▶ Brief: Pictures in the data should be dropped; transcribe exactly the lines from the one that has "We show a camera" through the one that has "Could you verify if the white".

▶ Supplied entries:
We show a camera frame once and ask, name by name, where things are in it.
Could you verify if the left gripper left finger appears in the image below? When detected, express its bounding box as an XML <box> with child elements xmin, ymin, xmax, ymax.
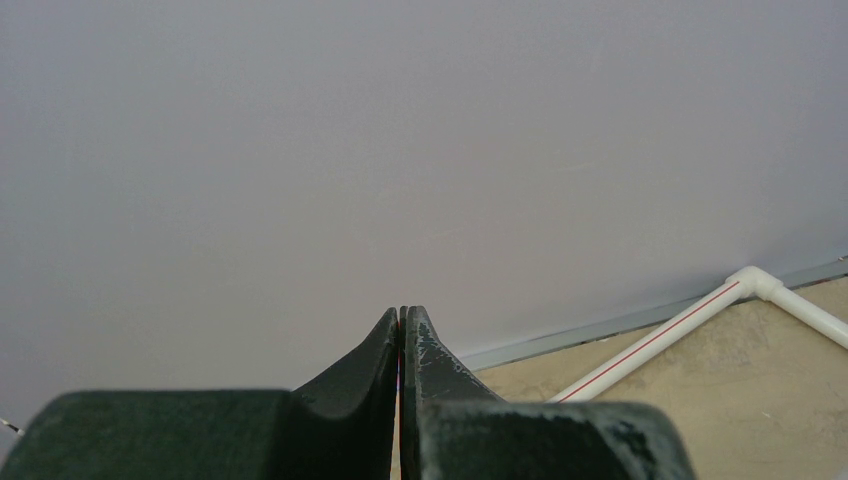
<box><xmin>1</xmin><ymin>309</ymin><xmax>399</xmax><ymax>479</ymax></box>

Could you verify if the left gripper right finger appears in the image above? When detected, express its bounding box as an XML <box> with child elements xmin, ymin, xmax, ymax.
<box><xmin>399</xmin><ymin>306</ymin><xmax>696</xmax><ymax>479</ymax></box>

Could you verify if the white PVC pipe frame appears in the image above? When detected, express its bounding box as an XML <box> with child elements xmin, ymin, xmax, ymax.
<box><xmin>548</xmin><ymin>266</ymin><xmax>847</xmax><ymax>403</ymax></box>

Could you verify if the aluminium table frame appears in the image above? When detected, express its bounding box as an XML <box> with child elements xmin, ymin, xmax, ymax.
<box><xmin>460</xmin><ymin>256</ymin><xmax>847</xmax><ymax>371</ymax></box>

--

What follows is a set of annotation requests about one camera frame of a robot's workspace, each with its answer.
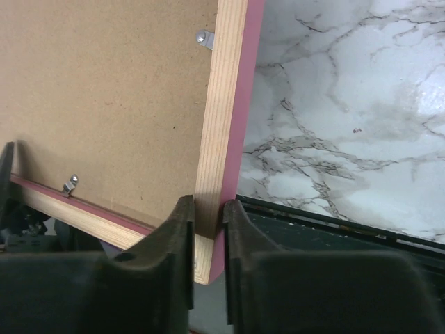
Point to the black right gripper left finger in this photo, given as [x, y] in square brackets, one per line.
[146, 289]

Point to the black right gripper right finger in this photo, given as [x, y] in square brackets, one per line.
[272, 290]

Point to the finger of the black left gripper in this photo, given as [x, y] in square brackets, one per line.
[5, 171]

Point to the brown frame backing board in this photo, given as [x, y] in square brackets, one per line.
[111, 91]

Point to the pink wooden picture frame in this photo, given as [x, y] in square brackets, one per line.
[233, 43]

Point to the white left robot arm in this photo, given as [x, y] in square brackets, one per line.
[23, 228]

▶ Finished exercise:
We show a camera frame once and ask, name by name, where things are in it.
Could you verify if the left gripper left finger appears in the image below? When detected, express its bounding box as an XML <box> with child elements xmin, ymin, xmax, ymax.
<box><xmin>1</xmin><ymin>309</ymin><xmax>399</xmax><ymax>479</ymax></box>

Could you verify if the left gripper right finger appears in the image above? When detected, express its bounding box as an XML <box> with child elements xmin, ymin, xmax, ymax.
<box><xmin>399</xmin><ymin>306</ymin><xmax>696</xmax><ymax>479</ymax></box>

Could you verify if the white PVC pipe frame appears in the image above? When detected, express its bounding box as an XML <box> with child elements xmin, ymin, xmax, ymax.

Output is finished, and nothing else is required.